Information given Block Start

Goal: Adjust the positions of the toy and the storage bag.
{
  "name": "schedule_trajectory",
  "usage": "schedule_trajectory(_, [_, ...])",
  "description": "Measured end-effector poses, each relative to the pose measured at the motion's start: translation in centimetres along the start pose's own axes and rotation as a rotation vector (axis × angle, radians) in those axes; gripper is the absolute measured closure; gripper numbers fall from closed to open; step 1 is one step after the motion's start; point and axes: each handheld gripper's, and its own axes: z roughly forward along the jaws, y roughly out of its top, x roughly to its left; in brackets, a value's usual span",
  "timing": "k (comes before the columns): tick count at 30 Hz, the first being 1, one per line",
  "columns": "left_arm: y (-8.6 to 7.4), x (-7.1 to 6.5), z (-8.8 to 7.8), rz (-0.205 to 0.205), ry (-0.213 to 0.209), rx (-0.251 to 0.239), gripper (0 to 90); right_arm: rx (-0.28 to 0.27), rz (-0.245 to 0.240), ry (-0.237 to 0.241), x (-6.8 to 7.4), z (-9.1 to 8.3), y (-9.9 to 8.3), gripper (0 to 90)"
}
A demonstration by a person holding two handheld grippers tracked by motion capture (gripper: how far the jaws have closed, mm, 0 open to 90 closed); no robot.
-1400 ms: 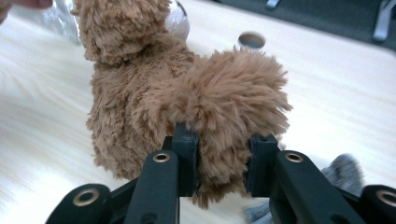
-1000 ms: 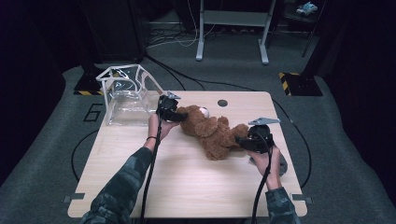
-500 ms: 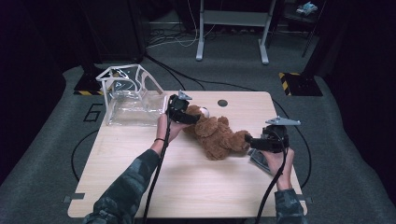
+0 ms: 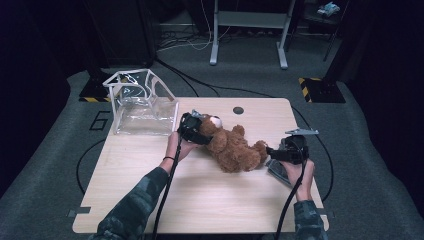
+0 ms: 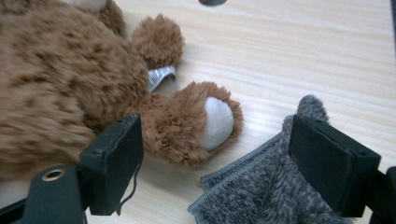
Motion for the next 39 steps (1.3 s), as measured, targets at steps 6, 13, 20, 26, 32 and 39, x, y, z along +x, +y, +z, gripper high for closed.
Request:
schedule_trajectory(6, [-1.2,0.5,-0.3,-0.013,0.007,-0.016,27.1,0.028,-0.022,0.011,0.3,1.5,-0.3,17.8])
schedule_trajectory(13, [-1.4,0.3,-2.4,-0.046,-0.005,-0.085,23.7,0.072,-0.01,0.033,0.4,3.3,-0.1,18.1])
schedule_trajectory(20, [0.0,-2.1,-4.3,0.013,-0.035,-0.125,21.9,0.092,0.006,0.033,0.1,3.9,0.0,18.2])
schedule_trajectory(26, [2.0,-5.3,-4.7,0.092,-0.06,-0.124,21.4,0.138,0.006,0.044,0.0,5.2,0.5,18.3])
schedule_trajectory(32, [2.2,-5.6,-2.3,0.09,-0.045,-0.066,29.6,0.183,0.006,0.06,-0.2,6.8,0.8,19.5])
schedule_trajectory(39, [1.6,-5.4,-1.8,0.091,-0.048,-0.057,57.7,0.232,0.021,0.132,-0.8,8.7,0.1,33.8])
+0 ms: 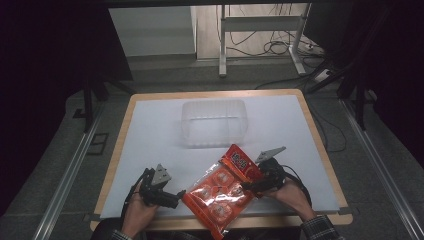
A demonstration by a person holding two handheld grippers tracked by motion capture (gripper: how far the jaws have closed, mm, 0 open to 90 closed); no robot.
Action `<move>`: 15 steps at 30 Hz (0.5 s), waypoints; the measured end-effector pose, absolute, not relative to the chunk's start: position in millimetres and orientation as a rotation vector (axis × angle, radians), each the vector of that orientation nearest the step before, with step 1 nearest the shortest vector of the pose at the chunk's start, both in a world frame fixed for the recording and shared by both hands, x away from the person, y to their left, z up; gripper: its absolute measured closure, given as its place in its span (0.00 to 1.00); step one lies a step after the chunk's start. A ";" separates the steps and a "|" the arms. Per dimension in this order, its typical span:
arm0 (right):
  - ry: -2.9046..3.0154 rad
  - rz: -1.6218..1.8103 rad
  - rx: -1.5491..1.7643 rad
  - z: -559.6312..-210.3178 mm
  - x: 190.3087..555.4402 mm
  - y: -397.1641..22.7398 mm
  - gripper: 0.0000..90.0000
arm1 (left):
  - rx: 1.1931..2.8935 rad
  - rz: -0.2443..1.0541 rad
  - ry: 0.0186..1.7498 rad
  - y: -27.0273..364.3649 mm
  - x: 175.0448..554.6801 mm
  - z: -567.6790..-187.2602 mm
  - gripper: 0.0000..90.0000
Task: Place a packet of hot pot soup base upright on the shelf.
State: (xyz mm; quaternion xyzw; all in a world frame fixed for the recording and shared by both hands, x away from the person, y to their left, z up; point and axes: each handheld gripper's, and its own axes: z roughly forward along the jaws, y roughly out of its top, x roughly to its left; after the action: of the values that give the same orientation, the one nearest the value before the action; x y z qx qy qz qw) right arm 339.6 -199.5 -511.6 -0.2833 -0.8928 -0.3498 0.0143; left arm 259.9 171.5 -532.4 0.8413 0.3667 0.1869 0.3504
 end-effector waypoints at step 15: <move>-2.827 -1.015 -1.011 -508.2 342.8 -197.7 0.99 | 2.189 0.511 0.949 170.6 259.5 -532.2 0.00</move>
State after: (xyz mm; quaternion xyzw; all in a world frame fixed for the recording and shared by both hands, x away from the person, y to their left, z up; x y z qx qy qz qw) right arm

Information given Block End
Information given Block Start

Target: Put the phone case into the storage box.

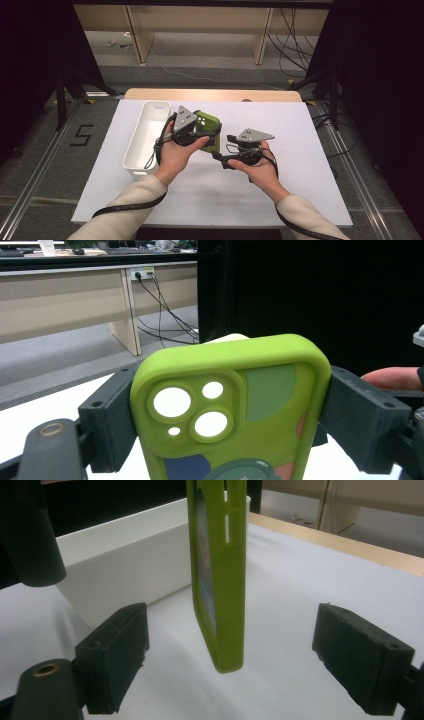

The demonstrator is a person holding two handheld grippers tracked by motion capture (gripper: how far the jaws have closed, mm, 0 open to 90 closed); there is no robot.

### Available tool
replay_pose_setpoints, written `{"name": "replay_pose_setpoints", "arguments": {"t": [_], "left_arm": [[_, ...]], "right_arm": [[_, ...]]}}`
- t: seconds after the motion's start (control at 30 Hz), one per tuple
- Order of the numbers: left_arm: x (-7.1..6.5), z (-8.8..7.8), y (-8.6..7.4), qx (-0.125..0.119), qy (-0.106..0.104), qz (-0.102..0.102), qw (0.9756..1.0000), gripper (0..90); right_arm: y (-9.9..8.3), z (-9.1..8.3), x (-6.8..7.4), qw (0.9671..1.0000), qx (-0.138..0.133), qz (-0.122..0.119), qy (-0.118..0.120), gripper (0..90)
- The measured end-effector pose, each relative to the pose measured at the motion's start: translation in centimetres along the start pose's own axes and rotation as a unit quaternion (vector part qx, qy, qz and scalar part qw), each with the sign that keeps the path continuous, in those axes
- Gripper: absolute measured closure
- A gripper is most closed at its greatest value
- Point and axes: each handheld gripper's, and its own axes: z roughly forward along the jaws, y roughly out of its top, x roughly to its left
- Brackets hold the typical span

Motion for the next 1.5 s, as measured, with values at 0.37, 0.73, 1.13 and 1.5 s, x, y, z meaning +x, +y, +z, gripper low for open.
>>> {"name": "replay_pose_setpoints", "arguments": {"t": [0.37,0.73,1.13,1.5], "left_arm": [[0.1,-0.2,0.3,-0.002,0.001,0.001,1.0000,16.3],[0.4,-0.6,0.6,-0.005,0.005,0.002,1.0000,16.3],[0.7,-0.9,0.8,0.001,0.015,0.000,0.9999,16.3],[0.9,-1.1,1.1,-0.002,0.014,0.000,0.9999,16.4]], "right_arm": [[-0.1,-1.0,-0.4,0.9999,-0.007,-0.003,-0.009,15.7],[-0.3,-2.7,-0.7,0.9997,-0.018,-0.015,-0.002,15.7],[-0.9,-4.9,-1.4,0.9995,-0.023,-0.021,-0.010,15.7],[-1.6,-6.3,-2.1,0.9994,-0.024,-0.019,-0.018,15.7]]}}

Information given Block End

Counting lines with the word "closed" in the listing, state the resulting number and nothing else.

6